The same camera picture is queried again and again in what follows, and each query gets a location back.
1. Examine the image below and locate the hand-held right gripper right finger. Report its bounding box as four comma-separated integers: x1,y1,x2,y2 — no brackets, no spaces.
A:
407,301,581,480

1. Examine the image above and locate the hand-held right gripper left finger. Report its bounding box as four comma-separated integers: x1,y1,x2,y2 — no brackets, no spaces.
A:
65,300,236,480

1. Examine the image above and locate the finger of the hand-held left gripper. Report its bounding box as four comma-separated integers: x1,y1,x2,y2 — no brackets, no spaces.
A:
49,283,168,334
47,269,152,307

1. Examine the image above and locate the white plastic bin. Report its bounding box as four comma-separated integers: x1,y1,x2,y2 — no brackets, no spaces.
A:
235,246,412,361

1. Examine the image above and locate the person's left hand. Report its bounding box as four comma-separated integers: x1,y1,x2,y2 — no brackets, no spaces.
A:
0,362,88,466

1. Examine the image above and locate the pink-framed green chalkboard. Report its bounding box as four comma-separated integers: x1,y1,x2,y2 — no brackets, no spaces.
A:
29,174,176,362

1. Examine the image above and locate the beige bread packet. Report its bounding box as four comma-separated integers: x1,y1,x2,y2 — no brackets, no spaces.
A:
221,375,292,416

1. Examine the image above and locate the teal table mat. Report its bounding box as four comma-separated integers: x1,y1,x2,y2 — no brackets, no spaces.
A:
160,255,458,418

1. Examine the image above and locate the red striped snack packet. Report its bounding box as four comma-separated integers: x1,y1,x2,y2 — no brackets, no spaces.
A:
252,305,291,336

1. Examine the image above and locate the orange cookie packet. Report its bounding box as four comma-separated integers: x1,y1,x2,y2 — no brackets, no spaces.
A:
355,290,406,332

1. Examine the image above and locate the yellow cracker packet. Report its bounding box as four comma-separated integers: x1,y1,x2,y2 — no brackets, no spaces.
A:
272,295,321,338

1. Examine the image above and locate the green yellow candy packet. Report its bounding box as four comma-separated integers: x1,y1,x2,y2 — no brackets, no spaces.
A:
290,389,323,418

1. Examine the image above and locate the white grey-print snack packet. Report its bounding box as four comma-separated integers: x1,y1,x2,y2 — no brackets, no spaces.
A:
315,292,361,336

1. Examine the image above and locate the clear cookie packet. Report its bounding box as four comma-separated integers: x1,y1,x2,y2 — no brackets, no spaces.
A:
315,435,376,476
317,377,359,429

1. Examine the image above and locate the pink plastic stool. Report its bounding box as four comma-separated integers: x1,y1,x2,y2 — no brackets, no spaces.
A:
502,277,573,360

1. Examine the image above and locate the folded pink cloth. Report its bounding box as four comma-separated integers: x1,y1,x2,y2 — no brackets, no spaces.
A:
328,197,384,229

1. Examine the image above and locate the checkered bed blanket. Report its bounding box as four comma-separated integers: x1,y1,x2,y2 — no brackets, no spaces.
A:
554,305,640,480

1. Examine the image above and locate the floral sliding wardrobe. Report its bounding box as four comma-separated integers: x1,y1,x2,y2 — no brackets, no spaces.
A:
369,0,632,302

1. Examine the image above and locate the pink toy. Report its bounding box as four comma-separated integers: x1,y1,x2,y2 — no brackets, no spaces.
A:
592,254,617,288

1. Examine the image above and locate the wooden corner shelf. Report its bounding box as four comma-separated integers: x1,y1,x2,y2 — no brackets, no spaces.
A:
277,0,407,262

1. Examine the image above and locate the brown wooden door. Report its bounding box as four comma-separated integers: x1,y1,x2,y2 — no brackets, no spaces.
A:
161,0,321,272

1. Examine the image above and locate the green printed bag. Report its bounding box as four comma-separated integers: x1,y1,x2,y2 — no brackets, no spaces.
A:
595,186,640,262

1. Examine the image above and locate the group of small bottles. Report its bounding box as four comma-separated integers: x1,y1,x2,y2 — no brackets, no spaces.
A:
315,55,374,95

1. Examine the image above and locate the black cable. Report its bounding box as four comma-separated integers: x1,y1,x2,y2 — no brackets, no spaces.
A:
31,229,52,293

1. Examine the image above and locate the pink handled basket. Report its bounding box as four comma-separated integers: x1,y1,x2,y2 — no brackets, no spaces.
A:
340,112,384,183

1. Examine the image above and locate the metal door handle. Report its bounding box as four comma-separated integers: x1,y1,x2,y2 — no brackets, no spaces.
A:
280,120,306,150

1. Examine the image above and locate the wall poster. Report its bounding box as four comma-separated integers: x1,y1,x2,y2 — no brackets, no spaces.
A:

▸ What to work on
Reproduce, with no other lines, the run of lines that begins with the one containing "1. Examine the image above and locate the green printed" and ends with the last line of the material.

▸ Task result
1. Examine the image above and locate the green printed bag. Report its bounding box as four comma-separated integers: x1,y1,x2,y2 — no brackets, no spaces.
A:
595,186,640,262

1. Examine the image above and locate the group of small bottles. Report its bounding box as four comma-separated integers: x1,y1,x2,y2 — no brackets, no spaces.
A:
315,55,374,95

1. Examine the image above and locate the black cable. Report its bounding box as four comma-separated integers: x1,y1,x2,y2 — no brackets, no spaces.
A:
31,229,52,293

1. Examine the image above and locate the pink handled basket. Report its bounding box as four comma-separated integers: x1,y1,x2,y2 — no brackets, no spaces.
A:
340,112,384,183

1. Examine the image above and locate the metal door handle. Report its bounding box as four comma-separated integers: x1,y1,x2,y2 — no brackets, no spaces.
A:
280,120,306,150

1. Examine the image above and locate the wall poster. Report its bounding box as four comma-separated integers: x1,y1,x2,y2 — no brackets, no spaces.
A:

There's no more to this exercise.